More optimistic but not any less transformative, Nick Ladny (also in Forbes) makes the case for the end of college as we know it with AI facilitating customized corporate education, transforming the role of faculty into mentors facilitating human interaction rather than purveyors of knowledge, more decentralized neighborhood campuses, and smartphone provision of education.  Those institutions that adapt quickly to the new reality will survive while others will simply close.  Nimbleness is key to dealing with change and universities in general tend to move slowly.

However, universities and colleges have faced the onslaught of change before and yet here they still are.  I think the next decade will see a major sorting of universities into those that successfully adopt and transition to the world of AI education and those that do not.  There will likely be changes in the types of courses and programs taught given that AI can do much more so much more quickly and effectively.  There will need to be new skill sets that involve the application of technology and AI tools to analyzing, interpreting and solving human problems.  Some jobs that right now are performed by skilled professionals such as accountants, lawyers and even physicians, can be automated by AI.  On the other hand, asking the right questions and interpreting the answers will be a skill that AI with its tendency to essentially compile and regurgitate what exists or apply set algorithms to data will not be able to perform as effectively as a creative and intelligent human.  This suggests that the teaching roles and administrative functioning of the university are likely to see the biggest changes from AI while the research function can be transformed in more positive ways.

When I think of my own discipline of Economics, I think posing interesting research questions and devising approaches to their solution via theory will remain a human endeavor, but the compilation of facts and rudimentary processing of data will be largely automated by AI. A well-trained economist with a wealth of theoretical and empirical knowledge will be able to harness AI to do creative things whether it is modelling long-term business cycle fluctuations or assessing the full quantitative impact of economic and social variables in economic history. 

On the other hand, AI can do more mundane things like model the economic impact of a construction project or a value of life calculation resulting to a significant drop in the demand for many economic consulting services.  In the long run, this will likely make the economics profession and indeed many others smaller and more elitist in their structure.  Economists will set directions and design the questions and validate the results with much of the menial mental and data grind done by AI.

In the end, universities will not disappear.  They will evolve into on and off ramps on the information highway rather than destinations in and of themselves.  They will also retain valuable social functions in terms of providing a human social environment for the young to learn how to function in this new economy and to develop human relation and networking skills.
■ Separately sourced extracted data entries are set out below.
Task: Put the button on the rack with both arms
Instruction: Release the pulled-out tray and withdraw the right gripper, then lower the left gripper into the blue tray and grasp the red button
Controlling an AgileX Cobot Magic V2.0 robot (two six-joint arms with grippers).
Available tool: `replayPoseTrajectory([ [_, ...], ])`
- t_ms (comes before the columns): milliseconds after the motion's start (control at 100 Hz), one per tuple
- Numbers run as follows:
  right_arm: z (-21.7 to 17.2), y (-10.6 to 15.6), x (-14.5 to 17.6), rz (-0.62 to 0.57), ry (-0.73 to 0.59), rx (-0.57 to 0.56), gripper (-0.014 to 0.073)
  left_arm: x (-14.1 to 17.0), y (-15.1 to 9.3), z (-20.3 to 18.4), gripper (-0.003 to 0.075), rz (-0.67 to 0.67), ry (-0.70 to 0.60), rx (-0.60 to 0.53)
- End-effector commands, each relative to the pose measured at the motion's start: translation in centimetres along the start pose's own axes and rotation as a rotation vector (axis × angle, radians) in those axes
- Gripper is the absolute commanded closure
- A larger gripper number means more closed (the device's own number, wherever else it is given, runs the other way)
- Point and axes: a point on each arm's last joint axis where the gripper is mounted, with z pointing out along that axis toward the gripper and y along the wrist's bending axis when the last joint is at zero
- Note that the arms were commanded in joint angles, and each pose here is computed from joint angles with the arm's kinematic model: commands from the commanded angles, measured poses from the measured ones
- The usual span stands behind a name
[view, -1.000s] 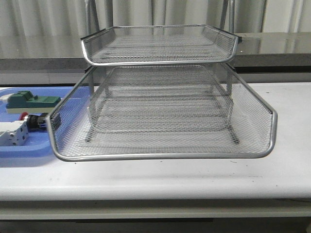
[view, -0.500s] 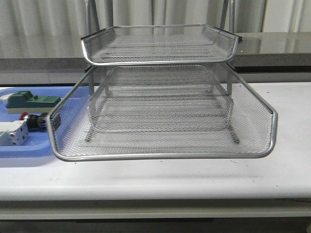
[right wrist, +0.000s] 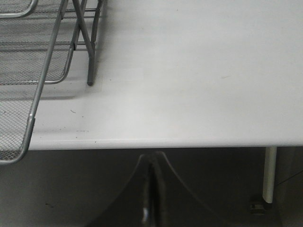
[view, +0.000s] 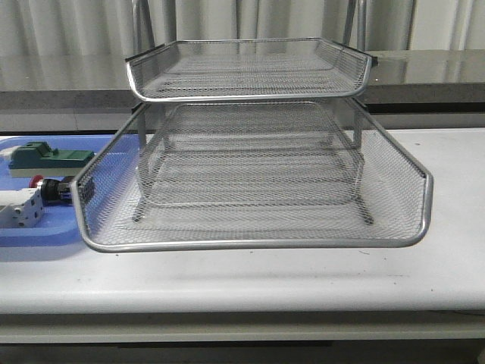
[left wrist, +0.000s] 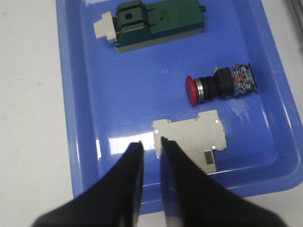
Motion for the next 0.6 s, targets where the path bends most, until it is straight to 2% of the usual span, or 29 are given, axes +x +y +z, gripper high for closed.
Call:
replayPoseTrajectory([
  [0, -0.64, 0.15, -1.51, -0.015, -0.101, -0.013, 0.0704, -1.48, 0.16, -1.21, 0.0307, 0.016, -0.068, 0.005],
  [70, -0.64, 0.15, -1.51, -0.015, -0.101, -0.013, 0.0704, -1.48, -0.04, -0.72, 0.0095, 0.022, -0.056, 0.01],
  [120, -0.64, 0.15, -1.51, -0.015, -0.101, -0.013, 0.0704, -1.47, -0.02, -0.53, -0.0003, 0.023, -0.053, 0.009],
  [420, -0.64, 0.15, -1.51, -0.015, -0.101, -0.013, 0.0704, -1.77, -0.32, -0.46, 0.0126, -0.02, -0.083, 0.045],
  [590, -0.64, 0.15, -1.51, -0.015, -0.101, -0.013, 0.0704, -2.13, -0.55, -0.32, 0.0129, 0.086, -0.117, 0.066],
])
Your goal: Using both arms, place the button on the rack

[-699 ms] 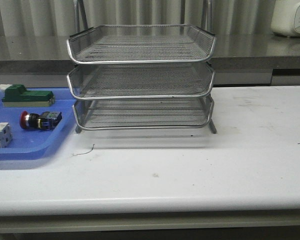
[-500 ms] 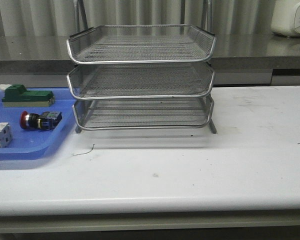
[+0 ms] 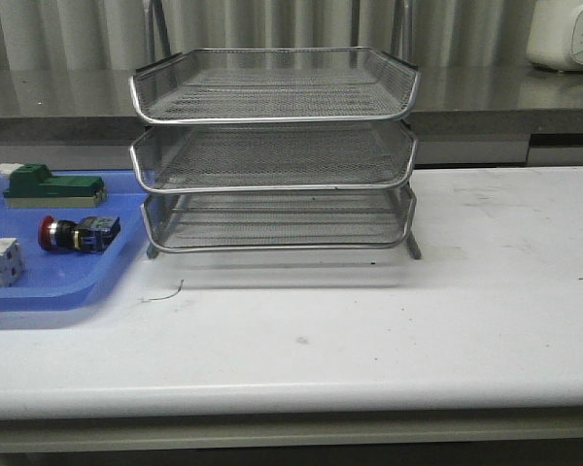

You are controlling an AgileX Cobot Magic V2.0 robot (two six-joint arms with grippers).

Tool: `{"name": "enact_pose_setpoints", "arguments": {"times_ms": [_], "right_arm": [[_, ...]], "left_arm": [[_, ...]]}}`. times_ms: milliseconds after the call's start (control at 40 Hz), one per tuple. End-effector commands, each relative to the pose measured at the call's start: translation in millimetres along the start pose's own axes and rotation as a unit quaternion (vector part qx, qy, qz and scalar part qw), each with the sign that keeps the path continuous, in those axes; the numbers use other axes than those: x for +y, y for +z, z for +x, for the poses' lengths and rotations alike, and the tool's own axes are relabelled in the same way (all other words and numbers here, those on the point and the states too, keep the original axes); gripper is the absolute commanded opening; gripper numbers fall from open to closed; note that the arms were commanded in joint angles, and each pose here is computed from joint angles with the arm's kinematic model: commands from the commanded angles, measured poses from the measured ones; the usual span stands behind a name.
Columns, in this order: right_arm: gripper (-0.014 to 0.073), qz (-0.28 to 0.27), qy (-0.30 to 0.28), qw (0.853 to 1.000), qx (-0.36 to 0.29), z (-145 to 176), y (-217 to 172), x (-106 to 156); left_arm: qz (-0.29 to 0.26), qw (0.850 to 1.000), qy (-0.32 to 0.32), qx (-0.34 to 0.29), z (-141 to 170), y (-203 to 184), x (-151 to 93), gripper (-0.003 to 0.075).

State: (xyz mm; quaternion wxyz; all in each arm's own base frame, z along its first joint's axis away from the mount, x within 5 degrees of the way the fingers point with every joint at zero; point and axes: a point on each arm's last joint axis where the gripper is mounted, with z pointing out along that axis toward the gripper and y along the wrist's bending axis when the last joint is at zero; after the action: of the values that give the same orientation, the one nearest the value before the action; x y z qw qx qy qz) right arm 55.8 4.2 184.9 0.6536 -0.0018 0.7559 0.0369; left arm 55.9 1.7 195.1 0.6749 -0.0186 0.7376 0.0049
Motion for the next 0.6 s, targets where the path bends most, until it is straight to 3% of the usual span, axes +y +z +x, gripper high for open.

Faculty will still be required to mentor and guide and set directions but there will be fewer of them.  And, as AI is very good at automating routine things, most university administrations will likely see significant downsizing as human resources, payroll and even basic academic advising and student services can be automated. It will indeed be a new age, but successful universities will seize opportunity, evolve, and persevere rooted as they are in the depths of the past but continuing to the end of the human age.